The Briar King, Greg Keyes’s latest elegant entry into the world of high fantasy, lays the groundwork for what promises to be a mesmerizing four-book series–the Kingdoms of Thorn and Bone. Keyes spins his tale in a meticulously crafted fantasy realm on the brink of apocalyptic change. The Briar King, a legend cobbled from children’s stories and rural folklore, is waking from his slumber to an unknown but cataclysmic end. Dark agents are afoot in the land, stirring war and edging an ancient prophecy closer to fulfillment. In destiny’s path are a king’s woodsman, his headstrong lover, a bookworm priest, a cocksure swordsman, and the embattled (from within and without) kingdom of Crotheny. Keyes masterfully intertwines far-off courtly intrigue with the personal quest of the woodsman and his brave companions who seek to unravel the secret of the Briar King before all is lost.

My Rating: 3/5


The storyline of The Briar King is fantastic. I enjoy fantasy plots with a doomsday prophecy and characters who have no idea what they’re getting themselves into. There are the stereotypes that one comes to expect in this sort of novel: stubborn, hot-headed princess, naive priest, brave knight, cynical woodsman, etc. However, I think there are quite a lot of unique elements to the story, and the imagery of the Briar King thoroughly creeped me out. What really sold me at the end was how everyone’s stories start fitting together.

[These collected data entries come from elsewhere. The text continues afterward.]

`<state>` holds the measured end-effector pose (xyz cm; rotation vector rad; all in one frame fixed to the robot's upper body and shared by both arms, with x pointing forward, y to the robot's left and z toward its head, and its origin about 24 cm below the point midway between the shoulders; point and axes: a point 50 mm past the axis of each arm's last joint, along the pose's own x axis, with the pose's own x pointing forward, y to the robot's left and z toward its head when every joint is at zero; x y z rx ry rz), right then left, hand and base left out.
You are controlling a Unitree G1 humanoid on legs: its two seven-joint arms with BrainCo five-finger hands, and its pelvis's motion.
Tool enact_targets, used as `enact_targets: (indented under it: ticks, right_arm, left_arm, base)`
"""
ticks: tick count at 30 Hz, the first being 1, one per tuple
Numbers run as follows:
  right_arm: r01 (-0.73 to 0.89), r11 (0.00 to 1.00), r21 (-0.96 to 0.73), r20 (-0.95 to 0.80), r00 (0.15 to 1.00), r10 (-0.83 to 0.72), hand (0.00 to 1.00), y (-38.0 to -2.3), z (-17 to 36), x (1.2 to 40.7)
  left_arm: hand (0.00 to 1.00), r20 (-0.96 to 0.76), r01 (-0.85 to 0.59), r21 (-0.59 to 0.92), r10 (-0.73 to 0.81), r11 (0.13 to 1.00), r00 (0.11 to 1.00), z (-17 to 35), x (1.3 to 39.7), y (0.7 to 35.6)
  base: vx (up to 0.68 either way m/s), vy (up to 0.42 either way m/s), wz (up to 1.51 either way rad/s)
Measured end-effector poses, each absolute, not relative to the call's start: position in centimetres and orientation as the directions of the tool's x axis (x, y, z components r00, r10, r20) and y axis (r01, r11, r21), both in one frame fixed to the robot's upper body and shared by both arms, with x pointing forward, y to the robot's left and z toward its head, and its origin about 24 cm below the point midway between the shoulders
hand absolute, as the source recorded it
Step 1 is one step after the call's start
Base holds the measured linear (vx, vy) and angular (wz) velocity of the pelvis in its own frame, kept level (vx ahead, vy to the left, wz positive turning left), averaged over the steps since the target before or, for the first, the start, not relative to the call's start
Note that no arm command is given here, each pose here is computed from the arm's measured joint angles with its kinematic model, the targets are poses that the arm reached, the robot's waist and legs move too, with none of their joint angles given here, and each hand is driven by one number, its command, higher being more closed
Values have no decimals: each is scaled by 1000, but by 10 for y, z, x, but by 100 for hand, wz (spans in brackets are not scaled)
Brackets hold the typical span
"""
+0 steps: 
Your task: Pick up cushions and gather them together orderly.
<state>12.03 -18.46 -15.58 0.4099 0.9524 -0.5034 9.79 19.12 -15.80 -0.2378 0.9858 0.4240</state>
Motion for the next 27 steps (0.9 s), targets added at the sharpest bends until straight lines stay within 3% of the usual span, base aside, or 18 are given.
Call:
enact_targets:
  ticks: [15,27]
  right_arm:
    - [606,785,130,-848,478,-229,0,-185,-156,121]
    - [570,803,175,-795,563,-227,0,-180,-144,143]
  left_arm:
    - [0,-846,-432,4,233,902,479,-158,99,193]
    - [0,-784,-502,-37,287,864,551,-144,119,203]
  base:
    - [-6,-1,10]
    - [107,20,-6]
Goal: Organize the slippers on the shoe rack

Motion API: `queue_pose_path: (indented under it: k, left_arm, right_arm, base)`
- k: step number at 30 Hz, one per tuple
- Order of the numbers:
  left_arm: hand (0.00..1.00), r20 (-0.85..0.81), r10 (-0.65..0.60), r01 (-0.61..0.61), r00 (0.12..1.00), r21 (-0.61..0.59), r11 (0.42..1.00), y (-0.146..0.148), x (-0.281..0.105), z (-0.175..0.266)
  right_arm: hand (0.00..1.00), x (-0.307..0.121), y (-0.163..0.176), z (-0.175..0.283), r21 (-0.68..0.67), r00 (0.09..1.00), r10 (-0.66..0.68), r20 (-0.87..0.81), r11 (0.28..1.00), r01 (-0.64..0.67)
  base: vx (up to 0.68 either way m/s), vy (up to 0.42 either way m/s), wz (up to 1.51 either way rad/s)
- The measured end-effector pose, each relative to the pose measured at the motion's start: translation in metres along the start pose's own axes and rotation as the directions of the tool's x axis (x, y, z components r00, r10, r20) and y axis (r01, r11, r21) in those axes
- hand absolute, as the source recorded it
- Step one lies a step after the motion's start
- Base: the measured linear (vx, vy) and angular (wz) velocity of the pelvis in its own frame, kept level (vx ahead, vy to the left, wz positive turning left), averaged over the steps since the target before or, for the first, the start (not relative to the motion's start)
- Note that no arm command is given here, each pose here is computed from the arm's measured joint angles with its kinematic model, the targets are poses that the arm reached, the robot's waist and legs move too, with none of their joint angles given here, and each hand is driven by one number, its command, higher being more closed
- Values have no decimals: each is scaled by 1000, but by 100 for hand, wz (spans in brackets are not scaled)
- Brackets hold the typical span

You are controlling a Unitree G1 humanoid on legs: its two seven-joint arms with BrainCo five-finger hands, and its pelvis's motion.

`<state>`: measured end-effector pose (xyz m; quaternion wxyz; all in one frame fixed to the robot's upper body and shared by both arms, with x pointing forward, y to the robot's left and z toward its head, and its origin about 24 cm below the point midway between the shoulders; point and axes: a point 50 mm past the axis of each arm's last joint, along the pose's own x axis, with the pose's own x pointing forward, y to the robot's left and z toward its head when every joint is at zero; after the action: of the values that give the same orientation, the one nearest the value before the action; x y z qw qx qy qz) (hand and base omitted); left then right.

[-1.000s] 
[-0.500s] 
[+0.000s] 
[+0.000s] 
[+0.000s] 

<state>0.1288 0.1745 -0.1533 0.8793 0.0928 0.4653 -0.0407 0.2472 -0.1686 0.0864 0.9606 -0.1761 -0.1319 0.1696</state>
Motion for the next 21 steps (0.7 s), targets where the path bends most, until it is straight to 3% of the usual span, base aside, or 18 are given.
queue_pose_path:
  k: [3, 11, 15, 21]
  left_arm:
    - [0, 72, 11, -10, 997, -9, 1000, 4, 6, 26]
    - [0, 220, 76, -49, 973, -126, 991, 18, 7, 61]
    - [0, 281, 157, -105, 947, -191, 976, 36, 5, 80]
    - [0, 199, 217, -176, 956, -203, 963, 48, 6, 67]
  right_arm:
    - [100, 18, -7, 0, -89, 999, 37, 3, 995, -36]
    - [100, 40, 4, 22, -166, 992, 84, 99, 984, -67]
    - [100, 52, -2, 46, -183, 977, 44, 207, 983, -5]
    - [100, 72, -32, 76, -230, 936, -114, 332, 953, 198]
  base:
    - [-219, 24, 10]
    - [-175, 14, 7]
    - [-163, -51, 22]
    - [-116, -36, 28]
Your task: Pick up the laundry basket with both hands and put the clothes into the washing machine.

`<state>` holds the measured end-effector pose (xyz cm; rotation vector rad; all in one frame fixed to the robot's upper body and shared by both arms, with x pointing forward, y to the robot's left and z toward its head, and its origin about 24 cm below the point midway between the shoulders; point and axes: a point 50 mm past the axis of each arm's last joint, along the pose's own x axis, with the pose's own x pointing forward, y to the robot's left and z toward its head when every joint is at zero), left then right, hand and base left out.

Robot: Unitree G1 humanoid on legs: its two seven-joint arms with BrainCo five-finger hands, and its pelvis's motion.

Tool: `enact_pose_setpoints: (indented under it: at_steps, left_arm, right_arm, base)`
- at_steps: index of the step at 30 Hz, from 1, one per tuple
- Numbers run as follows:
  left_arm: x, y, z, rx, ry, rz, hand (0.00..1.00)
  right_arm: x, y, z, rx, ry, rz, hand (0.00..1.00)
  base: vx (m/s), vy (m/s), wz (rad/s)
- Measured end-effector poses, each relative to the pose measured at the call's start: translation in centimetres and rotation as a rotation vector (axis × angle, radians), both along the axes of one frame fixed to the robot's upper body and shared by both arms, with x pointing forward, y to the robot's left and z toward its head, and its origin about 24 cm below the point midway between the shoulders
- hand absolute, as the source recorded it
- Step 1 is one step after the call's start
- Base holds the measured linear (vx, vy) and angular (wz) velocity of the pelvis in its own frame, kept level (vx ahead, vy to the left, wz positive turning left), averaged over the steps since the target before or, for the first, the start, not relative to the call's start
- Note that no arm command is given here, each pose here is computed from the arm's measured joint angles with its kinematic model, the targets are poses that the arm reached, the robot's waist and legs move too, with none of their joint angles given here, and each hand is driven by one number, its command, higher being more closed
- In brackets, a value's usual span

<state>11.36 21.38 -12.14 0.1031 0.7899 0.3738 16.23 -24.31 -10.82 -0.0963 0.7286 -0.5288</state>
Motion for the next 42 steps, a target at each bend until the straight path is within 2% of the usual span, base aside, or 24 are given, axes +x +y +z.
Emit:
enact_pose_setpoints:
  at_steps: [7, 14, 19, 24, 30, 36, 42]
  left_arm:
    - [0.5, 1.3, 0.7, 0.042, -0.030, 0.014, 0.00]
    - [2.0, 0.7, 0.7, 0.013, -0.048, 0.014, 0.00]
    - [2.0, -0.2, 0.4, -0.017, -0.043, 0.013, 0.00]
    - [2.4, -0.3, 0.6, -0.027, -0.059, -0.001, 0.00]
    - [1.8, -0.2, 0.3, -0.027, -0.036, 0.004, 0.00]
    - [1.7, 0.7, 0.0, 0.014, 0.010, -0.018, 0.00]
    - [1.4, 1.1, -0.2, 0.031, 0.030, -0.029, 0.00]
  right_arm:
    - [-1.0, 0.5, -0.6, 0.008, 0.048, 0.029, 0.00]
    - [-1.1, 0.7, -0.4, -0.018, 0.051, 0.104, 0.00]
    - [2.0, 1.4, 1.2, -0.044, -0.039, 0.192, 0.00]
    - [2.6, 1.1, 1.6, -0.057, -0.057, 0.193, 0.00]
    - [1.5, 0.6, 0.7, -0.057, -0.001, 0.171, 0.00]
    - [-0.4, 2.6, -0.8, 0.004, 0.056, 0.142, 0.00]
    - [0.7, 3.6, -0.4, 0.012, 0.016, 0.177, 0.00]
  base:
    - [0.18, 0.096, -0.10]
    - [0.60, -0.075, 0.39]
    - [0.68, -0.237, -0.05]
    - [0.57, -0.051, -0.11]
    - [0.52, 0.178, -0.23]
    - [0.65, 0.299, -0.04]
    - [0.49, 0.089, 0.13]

Despite this, I found this book extremely difficult to get in to. The writing gets progressively better throughout the book, but the beginning was tough going. It reads like a middle-grade novel instead of adult fantasy. There’s very simplistic narrative, unrealistic dialogue (and a lot of it!), and many of the characters aren’t likeable at first. At about three-quarters of the way in, the plot gets moving and the characters get better. I think it’s because they have to deal with real problems instead of whining about trivial things.

I’m not sure if it’s worth investing in this series yet, considering that it doesn’t become good until the later part of the first book. There are three more books, and if these three are anything like the last part of The Briar King, I think it will be worth it. The ending of this book is definitely enough to keep me reading more, but the sequel has to be very good for me to continue with this series all the way.

Audiobook Review: The Devil Wears Prada

Title: The Devil Wears Prada
Author: Lauren Weisberger
Narrator: Bernadette Dunne
Publisher: Books on Tape
Length: 14 hours, 13 minutes
Summary (Taken from Goodreads):

Andrea Sachs, a small-town girl fresh out of college, lands the job “a million girls would die for.” Hired as the assistant to Miranda Priestly, the high-profile, fabulously successful editor of Runway magazine, Andrea finds herself in an office that shouts Prada! Armani! Versace! at every turn, a world populated by impossibly thin, heart-wrenchingly stylish women and beautiful men clad in fine-ribbed turtlenecks and tight leather pants that show off their lifelong dedication to the gym. With breathtaking ease, Miranda can turn each and every one of these hip sophisticates into a scared, whimpering child.

Buy from the Book Depository

Overall Rating: 4/5

I saw the movie before I read the book, so of course I compared the two throughout my whole time listening to The Devil Wears Prada.

The book is quite different from the movie, which I loved. I know that book-lovers hate it when their favorite book gets a make-over when turned to film, but my experience was backwards. Reading a book after watching a faithful movie representation bothers me a little. I feel like it’s a waste of time, because I already know the characters and what happens. In this novel, the premise and most of the plot are the same, but the characters are distinctly different. The story isn’t as light-hearted as the movie, which I found to be the most striking difference. Miranda isn’t humanized at all, Emily is less mean (and therefore less funny), but she’s definitely a more interesting, complex character than what the movie shows, and there’s a lot more going on with Andrea’s friends and family in the novel.